- HOW TO COMPLETE THIS TASK:
Search the data for the string "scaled" and gather each line it is in.

━━ MATERIAL FOR THE TASK

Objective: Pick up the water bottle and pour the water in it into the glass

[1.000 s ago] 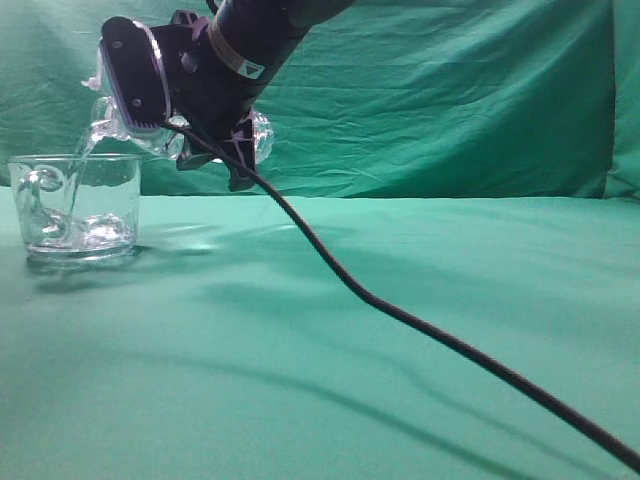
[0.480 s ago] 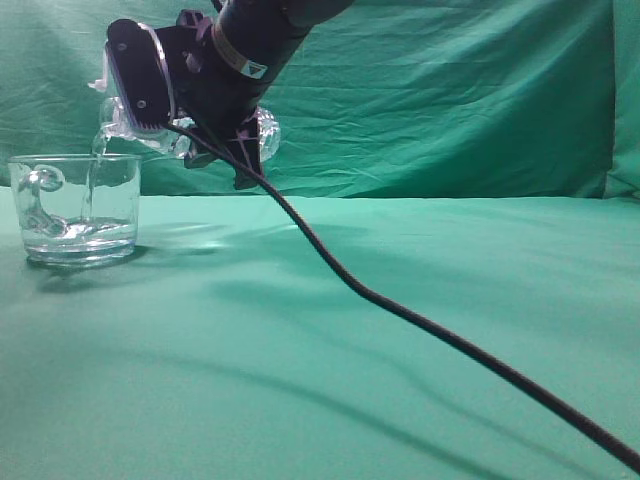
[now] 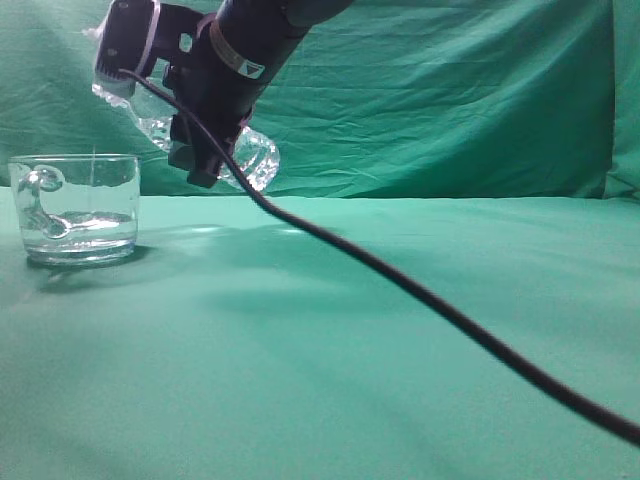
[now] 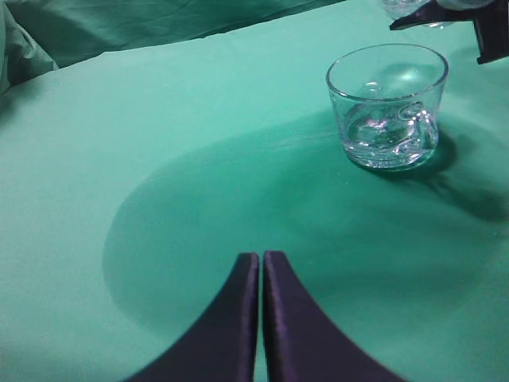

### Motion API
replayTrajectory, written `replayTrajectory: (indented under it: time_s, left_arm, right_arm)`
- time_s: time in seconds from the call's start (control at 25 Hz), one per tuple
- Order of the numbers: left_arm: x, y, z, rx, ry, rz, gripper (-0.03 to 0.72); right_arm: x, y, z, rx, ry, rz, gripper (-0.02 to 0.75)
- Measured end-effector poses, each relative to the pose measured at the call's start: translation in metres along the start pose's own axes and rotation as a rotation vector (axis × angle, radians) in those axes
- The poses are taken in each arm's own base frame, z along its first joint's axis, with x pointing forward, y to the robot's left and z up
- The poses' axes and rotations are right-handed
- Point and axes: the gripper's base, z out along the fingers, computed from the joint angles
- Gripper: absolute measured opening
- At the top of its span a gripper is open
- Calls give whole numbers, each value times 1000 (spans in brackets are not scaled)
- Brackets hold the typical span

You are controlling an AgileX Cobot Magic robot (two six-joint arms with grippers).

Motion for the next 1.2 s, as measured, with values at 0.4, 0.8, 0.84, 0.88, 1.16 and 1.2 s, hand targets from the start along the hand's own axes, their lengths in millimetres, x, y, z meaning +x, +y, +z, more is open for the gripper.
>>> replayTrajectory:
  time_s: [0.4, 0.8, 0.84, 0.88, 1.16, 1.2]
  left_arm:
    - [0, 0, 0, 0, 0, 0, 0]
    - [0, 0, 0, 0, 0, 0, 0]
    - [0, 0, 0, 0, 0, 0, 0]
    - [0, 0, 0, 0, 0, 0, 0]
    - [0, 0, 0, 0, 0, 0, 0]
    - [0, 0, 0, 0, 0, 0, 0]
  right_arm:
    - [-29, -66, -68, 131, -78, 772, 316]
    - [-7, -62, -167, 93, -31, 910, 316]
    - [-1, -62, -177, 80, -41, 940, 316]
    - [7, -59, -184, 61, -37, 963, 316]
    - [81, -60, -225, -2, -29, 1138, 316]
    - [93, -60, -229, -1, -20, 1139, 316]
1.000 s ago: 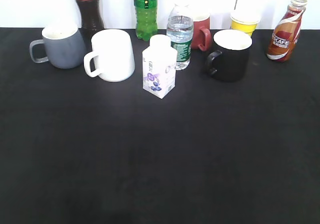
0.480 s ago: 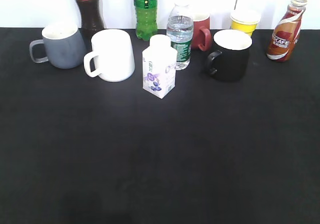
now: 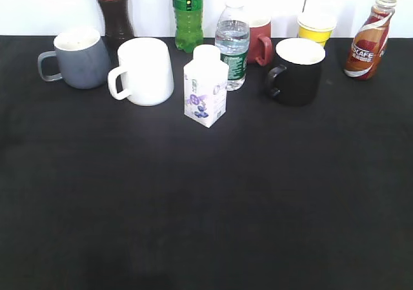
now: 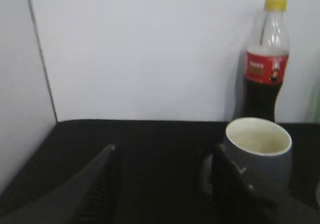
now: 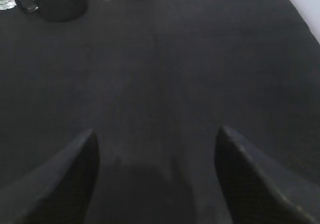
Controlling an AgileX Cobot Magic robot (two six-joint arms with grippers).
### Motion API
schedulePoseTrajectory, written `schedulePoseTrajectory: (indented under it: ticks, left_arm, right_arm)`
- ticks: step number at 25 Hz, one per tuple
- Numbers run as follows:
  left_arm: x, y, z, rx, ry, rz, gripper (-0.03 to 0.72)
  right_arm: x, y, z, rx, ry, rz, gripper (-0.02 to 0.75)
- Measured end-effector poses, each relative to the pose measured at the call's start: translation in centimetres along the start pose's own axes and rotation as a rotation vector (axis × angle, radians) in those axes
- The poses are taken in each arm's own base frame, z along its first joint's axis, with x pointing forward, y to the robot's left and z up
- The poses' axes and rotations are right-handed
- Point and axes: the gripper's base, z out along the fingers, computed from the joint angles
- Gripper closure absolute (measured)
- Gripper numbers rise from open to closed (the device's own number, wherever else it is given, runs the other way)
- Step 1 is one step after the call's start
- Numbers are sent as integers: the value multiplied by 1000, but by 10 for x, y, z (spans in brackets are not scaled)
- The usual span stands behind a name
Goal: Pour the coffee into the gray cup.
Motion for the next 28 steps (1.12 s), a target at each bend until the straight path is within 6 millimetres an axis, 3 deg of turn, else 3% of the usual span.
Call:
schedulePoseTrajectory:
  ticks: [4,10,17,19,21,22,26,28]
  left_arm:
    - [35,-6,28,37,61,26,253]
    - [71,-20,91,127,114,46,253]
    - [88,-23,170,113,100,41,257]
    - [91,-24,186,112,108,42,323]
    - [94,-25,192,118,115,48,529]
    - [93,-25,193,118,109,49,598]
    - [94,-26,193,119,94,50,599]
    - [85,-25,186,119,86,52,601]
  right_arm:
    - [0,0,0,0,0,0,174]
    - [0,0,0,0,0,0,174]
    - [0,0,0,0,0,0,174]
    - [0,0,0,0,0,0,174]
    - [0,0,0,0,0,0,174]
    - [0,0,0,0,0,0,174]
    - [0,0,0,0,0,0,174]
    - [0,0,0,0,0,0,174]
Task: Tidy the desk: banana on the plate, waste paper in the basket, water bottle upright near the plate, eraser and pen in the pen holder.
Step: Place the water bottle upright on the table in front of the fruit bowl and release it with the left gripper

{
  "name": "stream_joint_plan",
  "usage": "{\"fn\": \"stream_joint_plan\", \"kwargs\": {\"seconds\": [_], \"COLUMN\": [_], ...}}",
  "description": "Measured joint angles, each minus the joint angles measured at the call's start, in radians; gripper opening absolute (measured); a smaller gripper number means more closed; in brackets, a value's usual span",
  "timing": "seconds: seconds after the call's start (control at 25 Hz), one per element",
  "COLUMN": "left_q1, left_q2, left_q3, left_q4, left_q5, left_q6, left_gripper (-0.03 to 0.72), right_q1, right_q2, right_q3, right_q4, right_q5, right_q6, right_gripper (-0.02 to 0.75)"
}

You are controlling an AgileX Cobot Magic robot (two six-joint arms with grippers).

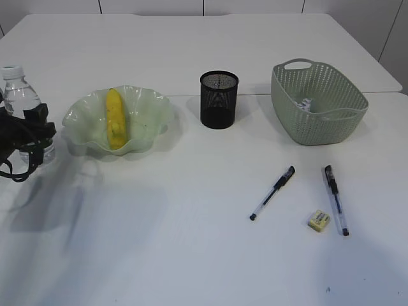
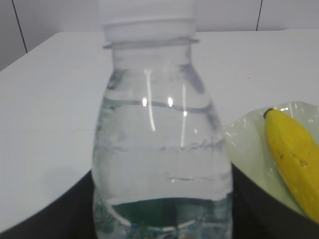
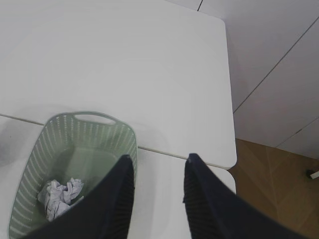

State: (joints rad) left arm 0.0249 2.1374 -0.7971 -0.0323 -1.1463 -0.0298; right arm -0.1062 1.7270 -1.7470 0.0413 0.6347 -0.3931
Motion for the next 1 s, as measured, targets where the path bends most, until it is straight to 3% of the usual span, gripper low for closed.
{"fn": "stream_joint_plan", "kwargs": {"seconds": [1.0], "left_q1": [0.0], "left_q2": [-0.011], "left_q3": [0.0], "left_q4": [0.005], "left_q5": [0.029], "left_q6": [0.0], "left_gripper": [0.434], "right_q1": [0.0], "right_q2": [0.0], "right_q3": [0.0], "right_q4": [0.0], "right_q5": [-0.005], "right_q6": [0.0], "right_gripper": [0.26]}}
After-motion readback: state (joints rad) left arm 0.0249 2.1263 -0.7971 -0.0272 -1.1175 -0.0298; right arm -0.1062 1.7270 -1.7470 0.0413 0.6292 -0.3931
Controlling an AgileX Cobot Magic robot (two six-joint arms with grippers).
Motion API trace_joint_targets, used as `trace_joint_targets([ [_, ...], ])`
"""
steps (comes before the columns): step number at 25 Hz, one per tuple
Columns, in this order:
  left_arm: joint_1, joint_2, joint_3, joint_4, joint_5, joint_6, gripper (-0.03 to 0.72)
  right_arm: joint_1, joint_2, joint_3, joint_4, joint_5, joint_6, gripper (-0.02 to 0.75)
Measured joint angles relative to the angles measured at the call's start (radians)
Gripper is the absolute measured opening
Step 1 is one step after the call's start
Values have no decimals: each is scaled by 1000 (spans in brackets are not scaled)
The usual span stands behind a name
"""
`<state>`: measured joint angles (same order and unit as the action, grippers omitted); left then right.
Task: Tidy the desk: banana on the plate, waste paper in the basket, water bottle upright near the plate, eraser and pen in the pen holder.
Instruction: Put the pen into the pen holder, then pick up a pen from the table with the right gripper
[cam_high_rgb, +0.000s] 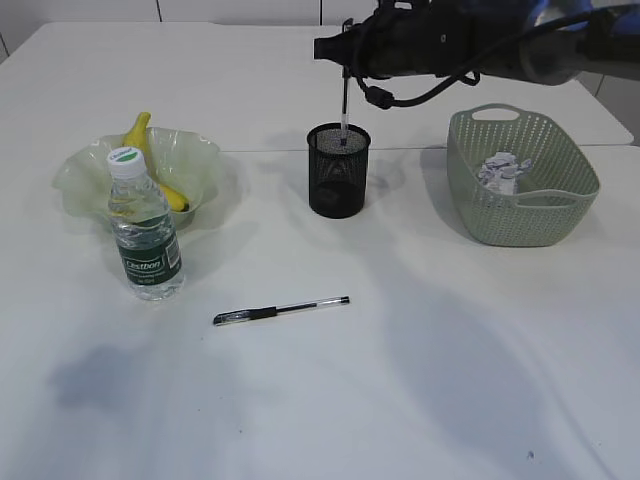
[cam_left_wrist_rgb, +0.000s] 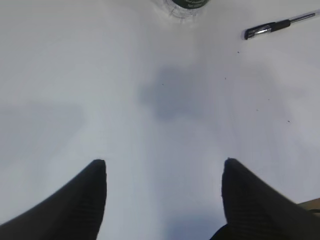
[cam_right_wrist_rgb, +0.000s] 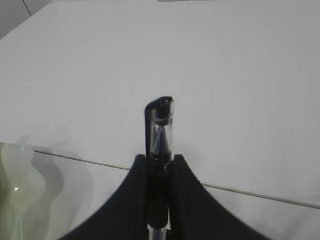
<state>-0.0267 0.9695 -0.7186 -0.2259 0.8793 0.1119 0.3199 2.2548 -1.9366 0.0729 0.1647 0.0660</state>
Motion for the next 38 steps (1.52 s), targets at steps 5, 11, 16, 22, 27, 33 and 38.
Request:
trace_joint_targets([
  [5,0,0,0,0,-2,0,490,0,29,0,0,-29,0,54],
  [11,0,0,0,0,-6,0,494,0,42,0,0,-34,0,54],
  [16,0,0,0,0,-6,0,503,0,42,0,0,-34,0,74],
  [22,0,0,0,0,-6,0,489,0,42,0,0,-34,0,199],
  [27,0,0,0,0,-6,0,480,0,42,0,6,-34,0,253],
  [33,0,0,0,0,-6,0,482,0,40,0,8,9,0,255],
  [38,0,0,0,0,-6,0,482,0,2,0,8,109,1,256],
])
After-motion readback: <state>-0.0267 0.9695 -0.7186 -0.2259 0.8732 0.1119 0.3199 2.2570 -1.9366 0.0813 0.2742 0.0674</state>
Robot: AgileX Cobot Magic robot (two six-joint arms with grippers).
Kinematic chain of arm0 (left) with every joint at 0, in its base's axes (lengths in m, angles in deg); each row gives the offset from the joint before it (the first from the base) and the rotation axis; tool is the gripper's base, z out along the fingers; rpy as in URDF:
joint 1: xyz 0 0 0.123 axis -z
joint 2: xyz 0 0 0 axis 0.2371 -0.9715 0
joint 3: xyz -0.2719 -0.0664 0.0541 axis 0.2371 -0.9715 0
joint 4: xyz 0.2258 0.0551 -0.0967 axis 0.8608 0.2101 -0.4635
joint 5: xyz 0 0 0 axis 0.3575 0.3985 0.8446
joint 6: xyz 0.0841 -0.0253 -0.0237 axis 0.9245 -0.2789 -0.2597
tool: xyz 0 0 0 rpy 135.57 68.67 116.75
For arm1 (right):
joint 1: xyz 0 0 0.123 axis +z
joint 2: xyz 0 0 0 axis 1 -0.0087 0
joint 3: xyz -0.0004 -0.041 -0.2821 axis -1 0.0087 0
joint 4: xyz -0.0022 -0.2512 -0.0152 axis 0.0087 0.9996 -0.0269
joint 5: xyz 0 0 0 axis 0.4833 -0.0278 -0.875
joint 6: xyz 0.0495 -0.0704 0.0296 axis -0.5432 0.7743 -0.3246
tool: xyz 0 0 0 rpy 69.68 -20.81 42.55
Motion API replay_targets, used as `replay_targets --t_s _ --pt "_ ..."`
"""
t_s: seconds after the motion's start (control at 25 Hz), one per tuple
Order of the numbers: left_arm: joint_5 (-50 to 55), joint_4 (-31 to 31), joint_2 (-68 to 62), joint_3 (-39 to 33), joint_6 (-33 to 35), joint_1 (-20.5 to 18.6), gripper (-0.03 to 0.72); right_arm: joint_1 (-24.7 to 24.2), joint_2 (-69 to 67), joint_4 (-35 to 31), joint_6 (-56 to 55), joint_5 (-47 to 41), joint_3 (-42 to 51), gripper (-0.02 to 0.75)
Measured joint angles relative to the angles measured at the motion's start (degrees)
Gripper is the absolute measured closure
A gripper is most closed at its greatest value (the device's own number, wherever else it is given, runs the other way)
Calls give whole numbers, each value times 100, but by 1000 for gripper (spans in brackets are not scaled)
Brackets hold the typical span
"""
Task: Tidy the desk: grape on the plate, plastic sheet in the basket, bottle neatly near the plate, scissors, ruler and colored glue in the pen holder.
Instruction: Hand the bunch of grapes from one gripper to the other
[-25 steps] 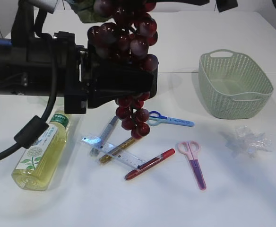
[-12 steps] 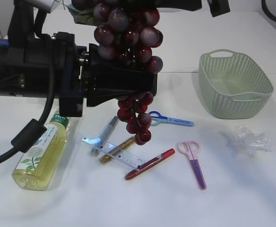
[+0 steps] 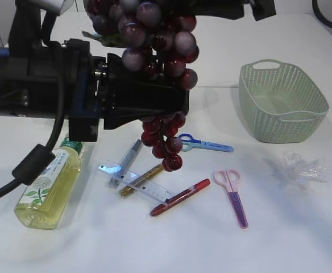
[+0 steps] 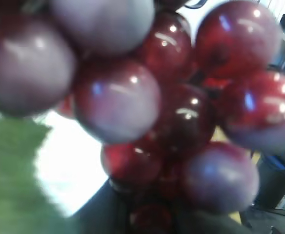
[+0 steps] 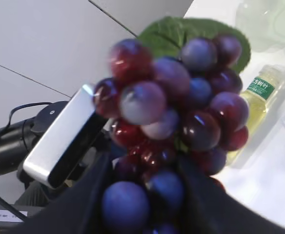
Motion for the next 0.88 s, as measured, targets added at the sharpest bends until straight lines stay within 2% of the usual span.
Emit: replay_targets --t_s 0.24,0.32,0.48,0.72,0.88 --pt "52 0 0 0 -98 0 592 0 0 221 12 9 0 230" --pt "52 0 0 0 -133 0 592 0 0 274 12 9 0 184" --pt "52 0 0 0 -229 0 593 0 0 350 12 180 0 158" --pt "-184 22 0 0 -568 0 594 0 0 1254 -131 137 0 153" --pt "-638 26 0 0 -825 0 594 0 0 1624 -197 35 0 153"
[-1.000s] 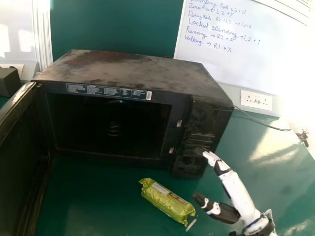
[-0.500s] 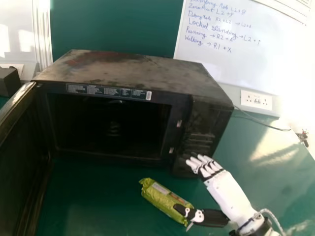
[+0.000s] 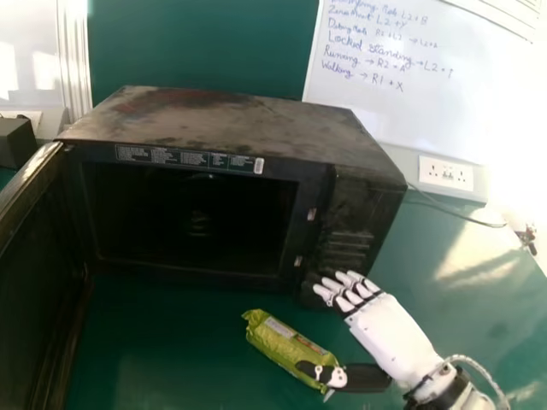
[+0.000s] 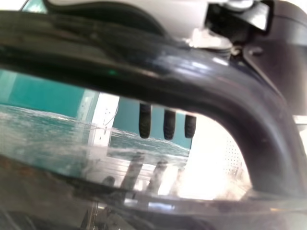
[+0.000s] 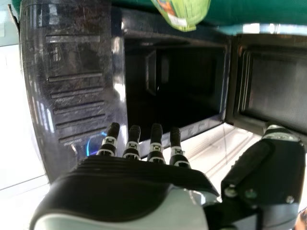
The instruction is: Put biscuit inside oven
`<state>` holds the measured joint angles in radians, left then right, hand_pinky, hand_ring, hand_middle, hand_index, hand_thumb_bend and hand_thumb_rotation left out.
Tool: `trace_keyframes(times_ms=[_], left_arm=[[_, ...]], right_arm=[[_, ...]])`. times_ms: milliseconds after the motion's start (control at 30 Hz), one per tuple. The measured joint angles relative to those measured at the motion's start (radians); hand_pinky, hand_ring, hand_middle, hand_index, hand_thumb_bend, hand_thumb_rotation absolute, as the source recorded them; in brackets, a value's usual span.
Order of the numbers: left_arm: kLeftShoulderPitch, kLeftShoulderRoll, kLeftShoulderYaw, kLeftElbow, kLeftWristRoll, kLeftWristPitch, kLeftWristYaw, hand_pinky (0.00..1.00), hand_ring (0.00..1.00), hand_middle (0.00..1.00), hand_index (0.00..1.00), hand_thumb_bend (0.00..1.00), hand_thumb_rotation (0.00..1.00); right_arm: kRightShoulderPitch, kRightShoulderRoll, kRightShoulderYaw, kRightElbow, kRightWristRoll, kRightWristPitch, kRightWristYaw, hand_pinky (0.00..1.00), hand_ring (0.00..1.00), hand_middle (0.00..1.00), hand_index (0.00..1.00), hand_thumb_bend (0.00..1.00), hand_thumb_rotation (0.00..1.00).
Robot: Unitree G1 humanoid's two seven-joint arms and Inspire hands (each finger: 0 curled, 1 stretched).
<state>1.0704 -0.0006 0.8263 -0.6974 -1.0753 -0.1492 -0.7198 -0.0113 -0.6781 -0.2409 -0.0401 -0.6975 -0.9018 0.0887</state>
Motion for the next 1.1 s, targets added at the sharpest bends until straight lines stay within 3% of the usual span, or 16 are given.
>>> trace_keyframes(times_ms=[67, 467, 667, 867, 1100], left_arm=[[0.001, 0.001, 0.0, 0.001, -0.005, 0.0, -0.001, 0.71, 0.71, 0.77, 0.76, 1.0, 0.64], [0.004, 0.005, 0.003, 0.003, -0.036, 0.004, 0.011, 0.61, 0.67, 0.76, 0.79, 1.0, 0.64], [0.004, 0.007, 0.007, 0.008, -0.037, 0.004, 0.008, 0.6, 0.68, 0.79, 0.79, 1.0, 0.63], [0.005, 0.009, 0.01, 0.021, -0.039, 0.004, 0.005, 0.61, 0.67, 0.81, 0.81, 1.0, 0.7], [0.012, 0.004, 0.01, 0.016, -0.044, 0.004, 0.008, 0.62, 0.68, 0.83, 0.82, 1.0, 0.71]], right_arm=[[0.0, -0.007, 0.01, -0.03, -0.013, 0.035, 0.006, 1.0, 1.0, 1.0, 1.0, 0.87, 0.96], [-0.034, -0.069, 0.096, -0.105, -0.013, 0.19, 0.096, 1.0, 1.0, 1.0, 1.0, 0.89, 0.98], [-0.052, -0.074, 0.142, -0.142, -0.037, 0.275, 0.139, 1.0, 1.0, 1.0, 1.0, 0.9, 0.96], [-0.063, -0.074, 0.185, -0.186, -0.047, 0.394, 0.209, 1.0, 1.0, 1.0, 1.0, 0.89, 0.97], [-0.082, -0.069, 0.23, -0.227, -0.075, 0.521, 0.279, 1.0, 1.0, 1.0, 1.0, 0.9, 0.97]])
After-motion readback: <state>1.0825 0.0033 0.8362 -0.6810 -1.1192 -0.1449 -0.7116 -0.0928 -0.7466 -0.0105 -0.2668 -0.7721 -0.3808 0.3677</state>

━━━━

- RESPONSE:
- Calls give whole numbers, each value times 1000 (spans in brackets are not scaled)
- Numbers are sent as integers: the value multiplied by 1000, but by 10 for x, y, z (spans in brackets are not scaled)
Values have no decimals: each is scaled by 1000 (spans in brackets are not scaled)
Calls give whole numbers, each value times 100, but by 1000 for gripper (spans in brackets are not scaled)

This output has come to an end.